Call-ID: 0_1694769552@172.24.6.241
User: 6983@voip.domain.com
Contact: "6983" <sip:6983@172.24.6.241:5060;line=f43cf97e42ee605;fs_nat=yes;fs_path=sip%3A6983%40172.24.6.241%3A5060%3Bline%3Df43cf97e42ee605>
Agent: Yealink SIP-T23 44.80.0.5
Status: Registered(UDP-NAT)(unknown) EXP(2020-01-21 16:39:40) EXPSECS(103)
Ping-Status: Reachable
Ping-Time: 0.00
Host: voip
IP: 172.24.6.241
Port: 5060
Auth-User: 6983
Auth-Realm: voip.domain.com
MWI-Account: 6983@voip.domain.com

Call-ID: 1439376350@172.21.70.151
User: 2541@voip.domain.com
Contact: "2541" <sip:2541@172.21.70.151:5062;fs_nat=yes;fs_path=sip%3A2541%40172.21.70.151%3A5062>
Agent: Yealink SIP-W52P 25.50.0.20
Status: Registered(UDP-NAT)(unknown) EXP(2020-01-21 16:39:32) EXPSECS(95)
Ping-Status: Reachable
Ping-Time: 0.00
Host: voip
IP: 172.21.70.151
Port: 5062
Auth-User: 2541
Auth-Realm: voip.domain.com
MWI-Account: 2541@voip.domain.com
=========================================================
which part of my works is wrong?
- I don't used NAT on the phones and all phone's serverexpire is set to 60 with 3 retry but what is the meaning of diffrenet EXPSECs and (UDP-NAT)?
I used :
- auth-acl per extension to restrict them.
- 172.0.0.0/8 in domain's ACL (for my phones). I don't know this is important or not
- srtp
-codec: PCMA,PCMU
- BLF (but I disabled *8 in dialplan beacause of possiblity of misconfiguration on some phones) but they can see BLF light without transfer the call and answer it.
and alot of INVITE logs for them.
- I don't know where does WMI account is used and what is it's functionality.(there are settings in our phone whith current voip system and set by it's company)
.....

PLEASE HELP ME !!!!
thanks.
 

bdmonsey

Member
Jul 23, 2019
146
6
18
42
What router are you using for this network? is sip alg enabled?
did you try extension on TCP?
 

M.GH

New Member
Jan 28, 2020
10
0
1
Hmm... I wonder if it could be associated with load, do you know what the loading is when the problems start? Do you ever see entries in the freeswitch log (depending on loglevel) similar to:
2020-01-26 13:04:12.677862 [WARNING] switch_core_db.c:92 SQLite is BUSY, ...

Hi Adrian.
As I mentioned in my last post there was no BUSY log about db.
But what does this line mean:
2020-01-22 08:16:52.292758 [DEBUG] sofia_reg.c:3043 IP [172.21.6.81] passed ACL check [172.21.6.81/32]
there are a lot of logs like this in that period of time (per each extension's ip). Do you know when this log ocure? thanks
I set 172.21.6.81/32 for my extension (3242) aut-acl field in fusionpbx to restrict this extension to it's IP. Is this approach OK for restricting extension to ip?
 

Adrian Fretwell

Well-Known Member
Aug 13, 2017
1,388
364
83
Hi,
2020-01-22 08:16:52.292758 [DEBUG] sofia_reg.c:3043 IP [172.21.6.81] passed ACL check [172.21.6.81/32]
You are seeing this message because you have set auth-acl per extension.
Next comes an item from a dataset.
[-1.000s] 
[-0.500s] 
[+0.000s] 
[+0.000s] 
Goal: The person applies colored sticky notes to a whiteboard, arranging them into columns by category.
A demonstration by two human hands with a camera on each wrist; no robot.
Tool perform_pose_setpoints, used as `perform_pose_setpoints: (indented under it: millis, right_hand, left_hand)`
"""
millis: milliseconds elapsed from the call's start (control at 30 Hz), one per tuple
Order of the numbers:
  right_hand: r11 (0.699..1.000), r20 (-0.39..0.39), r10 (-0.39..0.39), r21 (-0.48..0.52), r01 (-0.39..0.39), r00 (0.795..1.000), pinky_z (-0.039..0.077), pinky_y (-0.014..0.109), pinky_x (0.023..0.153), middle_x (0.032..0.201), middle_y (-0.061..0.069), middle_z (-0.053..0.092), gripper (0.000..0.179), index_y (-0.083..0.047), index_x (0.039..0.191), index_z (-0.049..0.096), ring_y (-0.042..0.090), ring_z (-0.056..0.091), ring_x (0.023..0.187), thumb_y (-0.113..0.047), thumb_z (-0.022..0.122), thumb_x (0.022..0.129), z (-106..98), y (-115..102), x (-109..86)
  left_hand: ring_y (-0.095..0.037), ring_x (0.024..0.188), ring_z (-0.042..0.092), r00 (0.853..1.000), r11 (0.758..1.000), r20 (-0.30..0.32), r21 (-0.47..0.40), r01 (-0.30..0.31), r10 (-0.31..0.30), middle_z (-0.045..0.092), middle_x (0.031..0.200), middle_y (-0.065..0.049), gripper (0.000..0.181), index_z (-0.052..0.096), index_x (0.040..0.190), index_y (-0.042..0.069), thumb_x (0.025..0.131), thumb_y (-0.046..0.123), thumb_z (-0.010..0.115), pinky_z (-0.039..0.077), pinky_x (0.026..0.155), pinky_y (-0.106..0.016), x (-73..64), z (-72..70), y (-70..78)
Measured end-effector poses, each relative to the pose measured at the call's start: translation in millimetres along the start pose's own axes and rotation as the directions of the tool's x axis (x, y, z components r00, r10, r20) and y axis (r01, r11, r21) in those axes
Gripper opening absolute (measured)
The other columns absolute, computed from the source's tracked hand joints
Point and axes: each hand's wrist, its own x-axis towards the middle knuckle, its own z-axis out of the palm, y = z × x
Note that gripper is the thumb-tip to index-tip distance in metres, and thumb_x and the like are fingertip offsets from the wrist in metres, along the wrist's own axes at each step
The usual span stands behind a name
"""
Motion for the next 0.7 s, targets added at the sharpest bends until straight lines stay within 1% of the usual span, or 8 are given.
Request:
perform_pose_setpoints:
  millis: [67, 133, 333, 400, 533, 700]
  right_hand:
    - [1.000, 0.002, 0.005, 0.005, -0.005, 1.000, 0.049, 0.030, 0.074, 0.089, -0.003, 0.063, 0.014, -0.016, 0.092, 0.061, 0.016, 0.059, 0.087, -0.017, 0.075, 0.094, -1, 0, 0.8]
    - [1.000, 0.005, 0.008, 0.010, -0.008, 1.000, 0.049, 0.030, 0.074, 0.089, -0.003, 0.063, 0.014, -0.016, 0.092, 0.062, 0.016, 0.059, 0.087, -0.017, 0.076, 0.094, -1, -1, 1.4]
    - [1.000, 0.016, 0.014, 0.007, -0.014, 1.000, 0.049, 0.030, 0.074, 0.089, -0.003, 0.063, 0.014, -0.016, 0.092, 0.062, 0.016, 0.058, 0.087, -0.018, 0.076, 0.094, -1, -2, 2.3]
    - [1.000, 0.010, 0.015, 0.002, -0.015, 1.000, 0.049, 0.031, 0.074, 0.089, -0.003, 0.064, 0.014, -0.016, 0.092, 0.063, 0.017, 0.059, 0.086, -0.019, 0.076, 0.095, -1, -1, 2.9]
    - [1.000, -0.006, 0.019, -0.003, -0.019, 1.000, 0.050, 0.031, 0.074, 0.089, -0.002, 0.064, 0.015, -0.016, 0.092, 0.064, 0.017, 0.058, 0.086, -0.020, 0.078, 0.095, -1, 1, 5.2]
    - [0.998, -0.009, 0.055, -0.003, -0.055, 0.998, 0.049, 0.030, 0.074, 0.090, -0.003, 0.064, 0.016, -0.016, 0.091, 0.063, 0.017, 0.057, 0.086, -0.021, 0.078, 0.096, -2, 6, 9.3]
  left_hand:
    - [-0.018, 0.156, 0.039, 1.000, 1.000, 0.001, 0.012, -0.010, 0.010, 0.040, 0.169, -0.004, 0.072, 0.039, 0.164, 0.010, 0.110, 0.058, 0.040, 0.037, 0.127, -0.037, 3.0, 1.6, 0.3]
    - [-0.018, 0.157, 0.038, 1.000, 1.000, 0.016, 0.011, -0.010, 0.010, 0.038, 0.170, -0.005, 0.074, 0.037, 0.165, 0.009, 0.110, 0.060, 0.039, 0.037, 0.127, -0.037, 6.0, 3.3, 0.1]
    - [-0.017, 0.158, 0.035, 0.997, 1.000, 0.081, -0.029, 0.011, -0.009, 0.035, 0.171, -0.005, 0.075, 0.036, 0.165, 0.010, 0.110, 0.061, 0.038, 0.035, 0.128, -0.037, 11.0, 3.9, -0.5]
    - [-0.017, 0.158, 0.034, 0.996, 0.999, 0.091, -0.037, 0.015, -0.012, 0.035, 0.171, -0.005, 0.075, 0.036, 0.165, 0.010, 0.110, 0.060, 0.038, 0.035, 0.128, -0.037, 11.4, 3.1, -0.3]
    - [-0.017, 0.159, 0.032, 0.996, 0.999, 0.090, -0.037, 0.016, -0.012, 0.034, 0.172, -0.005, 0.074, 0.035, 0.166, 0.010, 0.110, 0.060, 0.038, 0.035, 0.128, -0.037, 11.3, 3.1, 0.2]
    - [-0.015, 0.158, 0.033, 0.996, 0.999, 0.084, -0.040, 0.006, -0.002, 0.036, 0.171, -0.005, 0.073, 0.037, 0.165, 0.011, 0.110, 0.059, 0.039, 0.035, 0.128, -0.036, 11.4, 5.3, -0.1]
There is nothing wrong with this, but your extensions are on a RFC1918 private subnet so what is the risk of not having it?

To answer your other question
I don't used NAT on the phones and all phone's serverexpire is set to 60 with 3 retry but what is the meaning of diffrenet EXPSECs and (UDP-NAT)?
EXPSEC is the number of seconds left before the registration will expire. The UDP-NAT flag will appear if the phone advertises a different IP or port to the actual IP and port that the registration request was received from. (UNKNOWN) just refers to the presence status.

My guess at the moment is that your issues are being caused by the loading of your system. As you say, everything is OK until people start coming in to work. How many endpoints do you have?

Each SIP profile handles SIP messages with a single CPU thread, this is a limitation in the Sofia SIP library. With a lot of SIP messages there can be a bottle neck here. You could try to get a packet capture while the issue is going on and examine it for SIP retries, if you see a lot, then you do have a bottleneck.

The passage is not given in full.